• Data shown:
--- START ---

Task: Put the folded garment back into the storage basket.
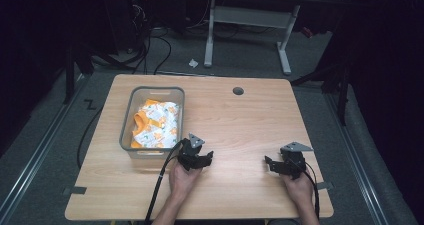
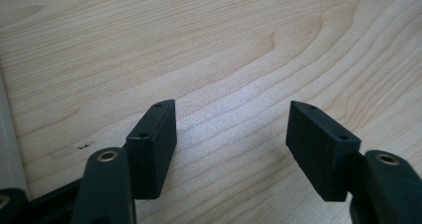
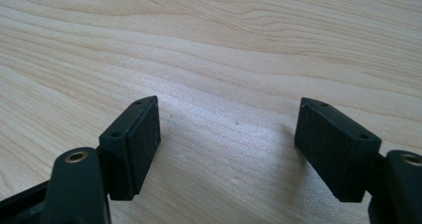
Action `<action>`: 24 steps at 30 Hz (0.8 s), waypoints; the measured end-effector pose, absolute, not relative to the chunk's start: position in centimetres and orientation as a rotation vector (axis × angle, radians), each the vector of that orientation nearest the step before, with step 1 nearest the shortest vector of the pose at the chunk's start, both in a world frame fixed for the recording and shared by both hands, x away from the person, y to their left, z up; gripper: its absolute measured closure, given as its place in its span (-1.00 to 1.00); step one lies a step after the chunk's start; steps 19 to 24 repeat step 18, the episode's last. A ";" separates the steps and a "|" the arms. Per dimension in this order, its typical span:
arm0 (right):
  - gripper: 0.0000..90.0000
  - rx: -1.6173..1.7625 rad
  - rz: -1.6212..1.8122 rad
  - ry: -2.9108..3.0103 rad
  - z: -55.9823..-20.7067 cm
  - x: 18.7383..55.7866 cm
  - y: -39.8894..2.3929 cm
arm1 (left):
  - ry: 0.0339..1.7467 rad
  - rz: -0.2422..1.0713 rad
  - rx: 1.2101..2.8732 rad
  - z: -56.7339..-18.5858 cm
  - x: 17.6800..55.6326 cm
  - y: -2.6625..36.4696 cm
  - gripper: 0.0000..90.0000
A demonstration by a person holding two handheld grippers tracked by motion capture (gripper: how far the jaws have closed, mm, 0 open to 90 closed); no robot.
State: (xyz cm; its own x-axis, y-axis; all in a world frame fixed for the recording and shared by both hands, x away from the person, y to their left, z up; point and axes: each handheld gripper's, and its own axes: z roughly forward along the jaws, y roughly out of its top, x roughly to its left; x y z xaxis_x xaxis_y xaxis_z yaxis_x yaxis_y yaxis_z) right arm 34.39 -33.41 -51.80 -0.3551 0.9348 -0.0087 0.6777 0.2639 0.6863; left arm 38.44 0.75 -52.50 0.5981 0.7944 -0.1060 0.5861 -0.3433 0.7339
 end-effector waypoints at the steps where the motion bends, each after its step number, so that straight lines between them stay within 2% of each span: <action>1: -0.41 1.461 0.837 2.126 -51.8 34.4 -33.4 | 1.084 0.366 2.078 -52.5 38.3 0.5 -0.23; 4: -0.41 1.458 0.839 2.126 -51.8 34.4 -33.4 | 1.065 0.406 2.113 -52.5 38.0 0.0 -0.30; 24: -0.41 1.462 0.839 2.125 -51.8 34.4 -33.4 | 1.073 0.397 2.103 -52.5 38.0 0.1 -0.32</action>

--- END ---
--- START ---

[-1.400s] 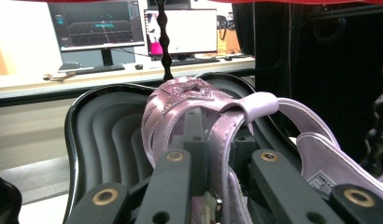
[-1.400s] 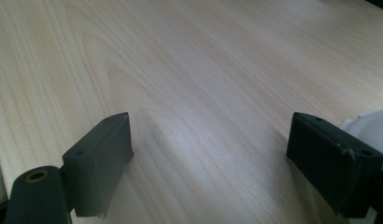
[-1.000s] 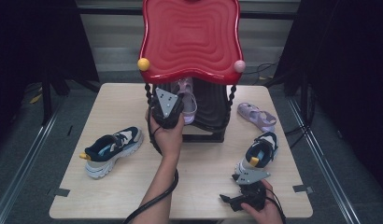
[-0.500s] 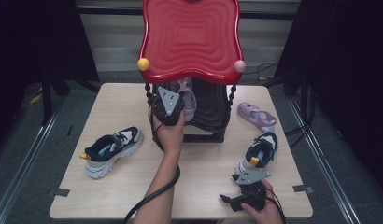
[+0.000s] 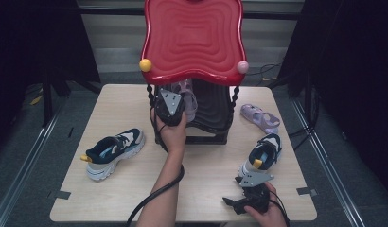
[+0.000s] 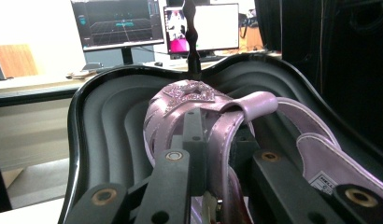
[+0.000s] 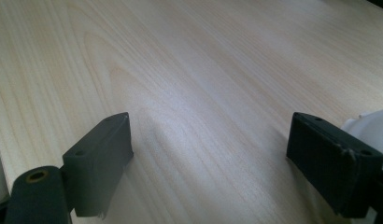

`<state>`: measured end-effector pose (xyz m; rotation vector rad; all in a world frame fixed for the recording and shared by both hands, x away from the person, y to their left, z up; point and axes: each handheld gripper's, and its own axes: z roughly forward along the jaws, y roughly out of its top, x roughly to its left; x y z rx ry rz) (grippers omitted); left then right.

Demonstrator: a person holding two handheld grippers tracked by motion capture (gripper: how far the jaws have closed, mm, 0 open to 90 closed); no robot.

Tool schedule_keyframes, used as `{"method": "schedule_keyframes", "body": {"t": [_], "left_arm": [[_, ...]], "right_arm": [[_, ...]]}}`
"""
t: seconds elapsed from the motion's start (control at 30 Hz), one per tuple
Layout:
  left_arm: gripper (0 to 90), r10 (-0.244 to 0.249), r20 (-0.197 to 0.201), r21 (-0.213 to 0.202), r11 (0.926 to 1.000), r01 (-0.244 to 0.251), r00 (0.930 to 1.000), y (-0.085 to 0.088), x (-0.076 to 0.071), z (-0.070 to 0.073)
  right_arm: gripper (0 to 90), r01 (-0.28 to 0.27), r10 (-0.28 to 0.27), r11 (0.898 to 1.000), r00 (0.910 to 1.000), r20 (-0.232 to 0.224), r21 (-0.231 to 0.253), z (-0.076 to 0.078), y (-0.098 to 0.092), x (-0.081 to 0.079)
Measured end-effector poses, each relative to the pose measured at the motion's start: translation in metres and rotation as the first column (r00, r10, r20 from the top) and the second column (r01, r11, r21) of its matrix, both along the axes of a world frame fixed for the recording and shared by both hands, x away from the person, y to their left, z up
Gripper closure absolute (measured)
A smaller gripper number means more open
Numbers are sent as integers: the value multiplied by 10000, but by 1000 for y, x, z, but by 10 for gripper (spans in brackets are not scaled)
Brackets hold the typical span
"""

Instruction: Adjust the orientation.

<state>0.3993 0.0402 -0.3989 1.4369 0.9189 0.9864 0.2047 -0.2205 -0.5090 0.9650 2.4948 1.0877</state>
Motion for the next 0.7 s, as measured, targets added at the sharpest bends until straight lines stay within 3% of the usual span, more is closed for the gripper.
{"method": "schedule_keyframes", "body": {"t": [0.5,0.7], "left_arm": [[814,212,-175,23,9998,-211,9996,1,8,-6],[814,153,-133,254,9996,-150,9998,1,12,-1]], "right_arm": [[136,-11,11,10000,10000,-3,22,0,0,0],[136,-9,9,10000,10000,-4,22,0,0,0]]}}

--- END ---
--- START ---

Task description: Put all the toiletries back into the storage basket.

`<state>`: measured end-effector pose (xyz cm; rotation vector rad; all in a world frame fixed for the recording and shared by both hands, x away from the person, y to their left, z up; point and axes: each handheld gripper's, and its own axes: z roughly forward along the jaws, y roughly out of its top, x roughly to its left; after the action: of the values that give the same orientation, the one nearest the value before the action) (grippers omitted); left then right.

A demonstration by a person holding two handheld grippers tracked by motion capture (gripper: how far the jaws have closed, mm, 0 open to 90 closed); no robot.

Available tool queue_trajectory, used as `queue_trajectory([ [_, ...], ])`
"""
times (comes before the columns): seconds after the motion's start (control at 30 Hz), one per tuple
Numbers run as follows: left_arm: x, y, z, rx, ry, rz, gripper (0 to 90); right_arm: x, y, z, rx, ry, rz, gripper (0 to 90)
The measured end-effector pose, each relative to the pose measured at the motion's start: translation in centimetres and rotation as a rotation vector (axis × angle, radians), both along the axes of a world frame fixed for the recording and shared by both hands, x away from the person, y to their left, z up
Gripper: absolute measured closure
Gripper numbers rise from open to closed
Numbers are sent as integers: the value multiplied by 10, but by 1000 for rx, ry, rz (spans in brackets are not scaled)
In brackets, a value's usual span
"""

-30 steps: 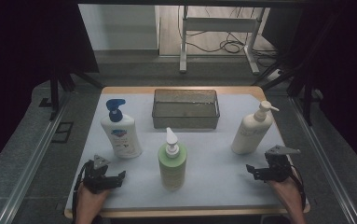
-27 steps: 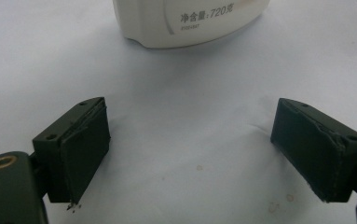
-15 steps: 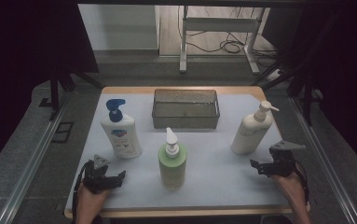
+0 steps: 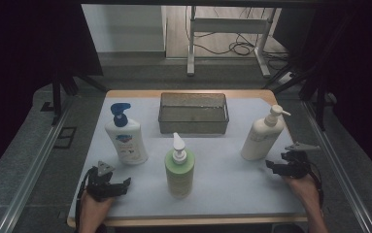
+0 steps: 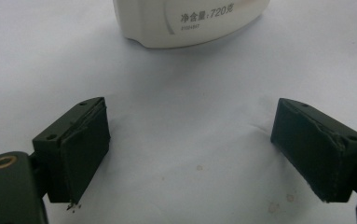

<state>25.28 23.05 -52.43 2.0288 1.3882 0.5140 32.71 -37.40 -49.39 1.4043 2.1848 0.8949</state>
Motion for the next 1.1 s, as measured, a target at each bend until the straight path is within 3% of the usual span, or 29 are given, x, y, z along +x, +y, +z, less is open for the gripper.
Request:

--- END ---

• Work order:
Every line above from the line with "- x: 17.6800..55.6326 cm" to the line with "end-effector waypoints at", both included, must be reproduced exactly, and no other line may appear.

• Output of the task:
  - x: 17.6800..55.6326 cm
  - y: -2.6625..36.4696 cm
  - gripper: 0.0000..90.0000
A demonstration by a person holding two handheld grippers tracked by motion capture (gripper: how far the jaws have closed, mm, 0 open to 90 closed); no robot.
State: (xyz cm; its own x-axis, y-axis; all in a world frame fixed for the recording and shared by both hands, x away from the person, y to their left, z up; point and axes: each handheld gripper's, and its own axes: z roughly forward along the jaws, y roughly out of its top, x roughly to its left; x y z xaxis_x xaxis_y xaxis_z yaxis_x yaxis_y yaxis_z) right arm 34.39 -33.41 -51.80 -0.3551 0.9348 -0.0087 0.6777 0.2639 0.6863; left arm 38.44 0.75 -52.50 0.5981 0.7944 -0.1060 0.5861 -0.3433 0.7339
 end-effector waypoints at the steps where the motion bends, each after its step number, so that straight lines between them stay within 2% of each span: <action>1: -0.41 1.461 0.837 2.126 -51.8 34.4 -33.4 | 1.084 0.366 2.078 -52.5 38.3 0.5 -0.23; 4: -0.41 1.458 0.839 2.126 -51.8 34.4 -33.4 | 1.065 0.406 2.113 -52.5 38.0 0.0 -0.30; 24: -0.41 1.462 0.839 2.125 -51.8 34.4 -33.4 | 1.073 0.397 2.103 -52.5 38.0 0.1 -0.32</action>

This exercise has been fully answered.